**ACTIVITY:** Look through the entries below and count the lines with "meets" in them; the reply is the number alone.

[Data records]
○ ○ ○ ○ ○ ○ ○
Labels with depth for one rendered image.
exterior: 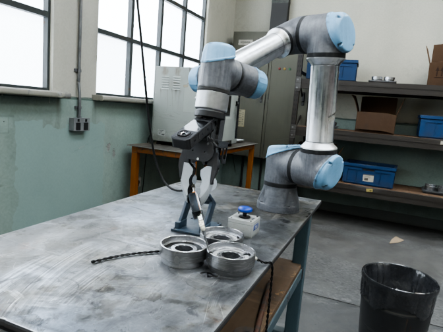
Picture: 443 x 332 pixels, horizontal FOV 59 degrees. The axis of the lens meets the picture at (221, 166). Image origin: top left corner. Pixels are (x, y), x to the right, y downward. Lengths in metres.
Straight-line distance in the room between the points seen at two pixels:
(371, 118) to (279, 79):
○ ○ ○ ○ ○ ○ ○
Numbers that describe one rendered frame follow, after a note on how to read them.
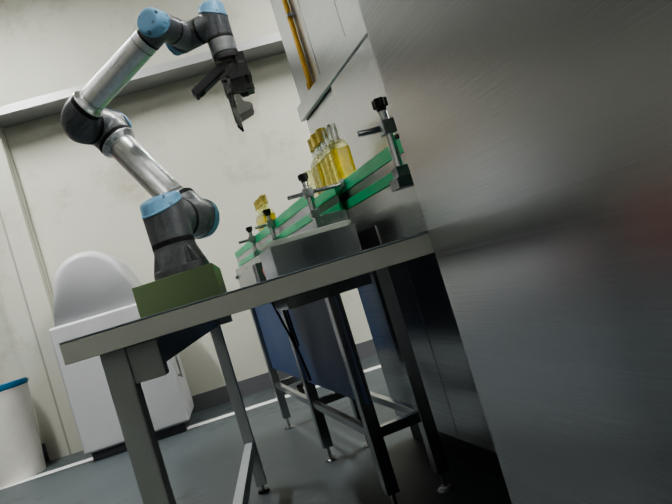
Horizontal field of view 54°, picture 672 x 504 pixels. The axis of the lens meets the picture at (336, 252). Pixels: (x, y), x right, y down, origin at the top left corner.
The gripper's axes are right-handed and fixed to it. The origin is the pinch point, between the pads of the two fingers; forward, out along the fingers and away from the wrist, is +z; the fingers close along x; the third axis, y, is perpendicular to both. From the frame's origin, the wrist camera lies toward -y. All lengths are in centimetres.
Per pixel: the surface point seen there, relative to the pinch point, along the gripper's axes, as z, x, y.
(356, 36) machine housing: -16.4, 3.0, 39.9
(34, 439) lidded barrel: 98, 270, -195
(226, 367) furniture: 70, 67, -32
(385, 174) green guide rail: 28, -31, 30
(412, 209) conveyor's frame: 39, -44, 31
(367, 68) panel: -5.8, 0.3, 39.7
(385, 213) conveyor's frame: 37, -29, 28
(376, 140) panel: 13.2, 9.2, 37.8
○ ○ ○ ○ ○ ○ ○
**RESULT OF THE EXERCISE:** 2